### [Your task]
Go through the records and copy each line where the string "finger" occurs.

(Source records begins)

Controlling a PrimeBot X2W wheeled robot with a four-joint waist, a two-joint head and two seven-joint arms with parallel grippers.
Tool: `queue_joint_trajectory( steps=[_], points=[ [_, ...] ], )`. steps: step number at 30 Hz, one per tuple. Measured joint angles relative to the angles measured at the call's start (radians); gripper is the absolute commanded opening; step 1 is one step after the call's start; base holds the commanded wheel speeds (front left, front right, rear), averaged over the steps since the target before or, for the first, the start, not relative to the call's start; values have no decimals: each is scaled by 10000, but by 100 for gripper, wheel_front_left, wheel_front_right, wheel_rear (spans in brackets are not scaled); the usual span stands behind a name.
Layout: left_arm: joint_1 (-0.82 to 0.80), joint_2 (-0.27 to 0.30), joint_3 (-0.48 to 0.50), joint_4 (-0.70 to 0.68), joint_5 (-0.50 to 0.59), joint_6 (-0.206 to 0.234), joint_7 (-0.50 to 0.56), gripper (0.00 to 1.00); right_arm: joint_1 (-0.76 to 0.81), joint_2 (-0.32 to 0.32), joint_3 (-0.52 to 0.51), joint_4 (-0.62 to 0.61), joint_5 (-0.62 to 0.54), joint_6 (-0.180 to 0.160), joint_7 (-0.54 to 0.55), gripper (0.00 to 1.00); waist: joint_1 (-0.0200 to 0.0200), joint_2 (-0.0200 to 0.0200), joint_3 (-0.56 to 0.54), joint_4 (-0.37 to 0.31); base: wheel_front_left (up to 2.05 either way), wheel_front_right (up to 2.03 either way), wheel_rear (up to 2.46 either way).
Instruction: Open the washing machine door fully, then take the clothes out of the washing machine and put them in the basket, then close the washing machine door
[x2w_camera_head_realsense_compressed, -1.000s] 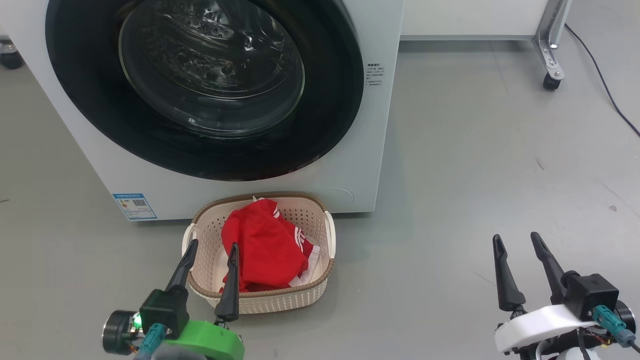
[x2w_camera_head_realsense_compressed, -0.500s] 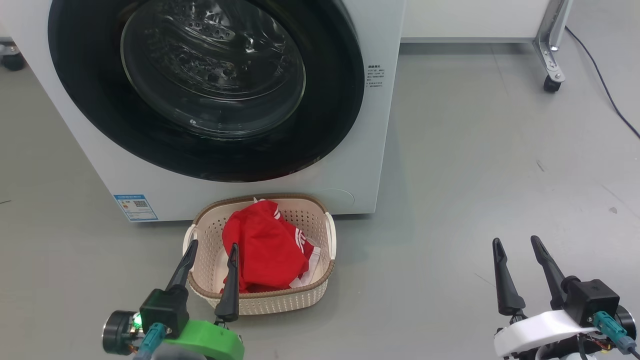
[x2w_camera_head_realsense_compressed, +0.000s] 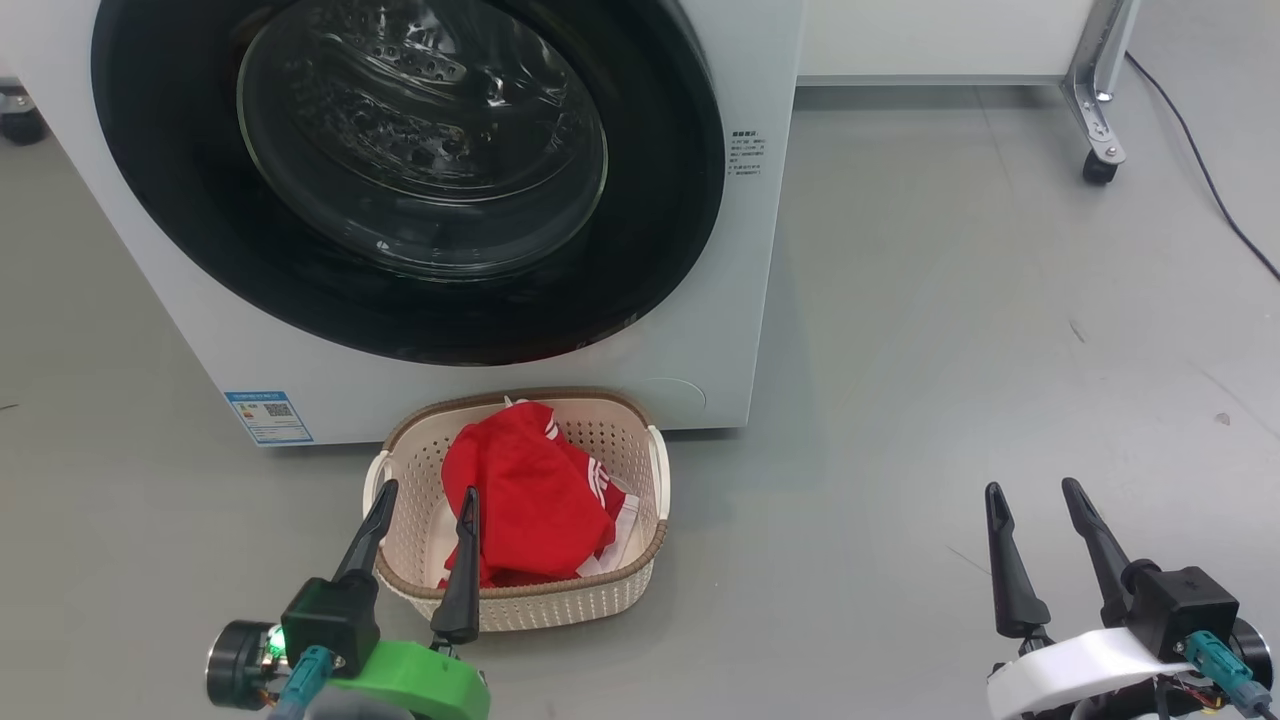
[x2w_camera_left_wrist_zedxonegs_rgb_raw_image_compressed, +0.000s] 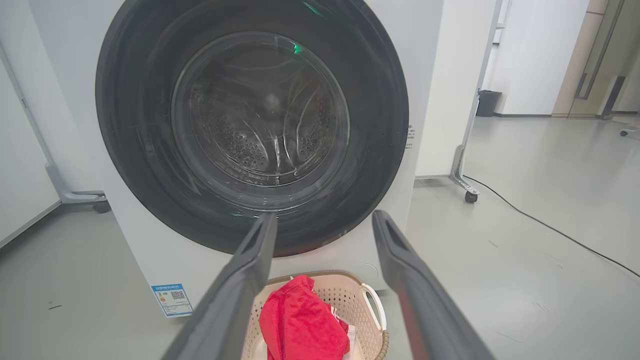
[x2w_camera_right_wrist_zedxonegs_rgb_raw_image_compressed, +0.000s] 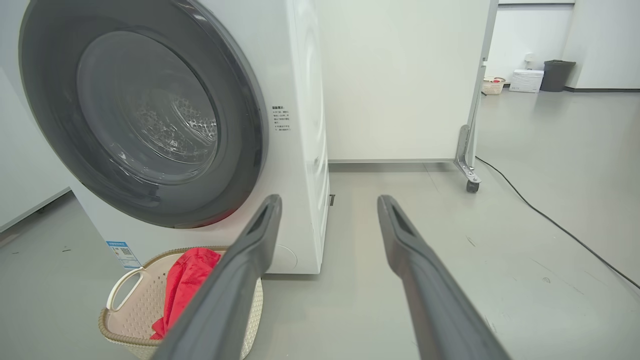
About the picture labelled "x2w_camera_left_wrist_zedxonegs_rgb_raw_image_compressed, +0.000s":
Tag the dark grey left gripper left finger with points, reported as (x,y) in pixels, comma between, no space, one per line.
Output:
(225,310)

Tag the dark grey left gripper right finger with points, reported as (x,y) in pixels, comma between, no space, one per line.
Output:
(425,310)

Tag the red garment with white trim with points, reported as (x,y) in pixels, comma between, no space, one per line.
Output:
(300,325)

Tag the glass washing machine door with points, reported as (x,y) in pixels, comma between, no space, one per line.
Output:
(135,125)

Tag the cream perforated laundry basket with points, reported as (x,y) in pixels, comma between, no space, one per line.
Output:
(357,310)

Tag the white washing machine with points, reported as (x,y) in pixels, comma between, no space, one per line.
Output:
(150,260)

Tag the stainless steel washing machine drum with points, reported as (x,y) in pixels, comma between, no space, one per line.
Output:
(250,145)

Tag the blue energy label sticker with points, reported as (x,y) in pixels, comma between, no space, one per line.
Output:
(172,300)

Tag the small printed text sticker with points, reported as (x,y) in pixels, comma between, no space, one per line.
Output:
(411,137)

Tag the white cabinet on caster leg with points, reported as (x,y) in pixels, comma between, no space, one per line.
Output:
(450,100)

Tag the black trash bin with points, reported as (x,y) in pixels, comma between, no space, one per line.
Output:
(488,102)

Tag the white partition panel metal leg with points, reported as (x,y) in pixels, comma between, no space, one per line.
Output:
(20,165)

(Source records ends)

### [Exercise output]
Tag the dark grey left gripper left finger with points, reported as (x,y) in pixels, comma between, no space, one per line.
Tag the dark grey left gripper right finger with points, reported as (x,y) in pixels, comma between, no space, one per line.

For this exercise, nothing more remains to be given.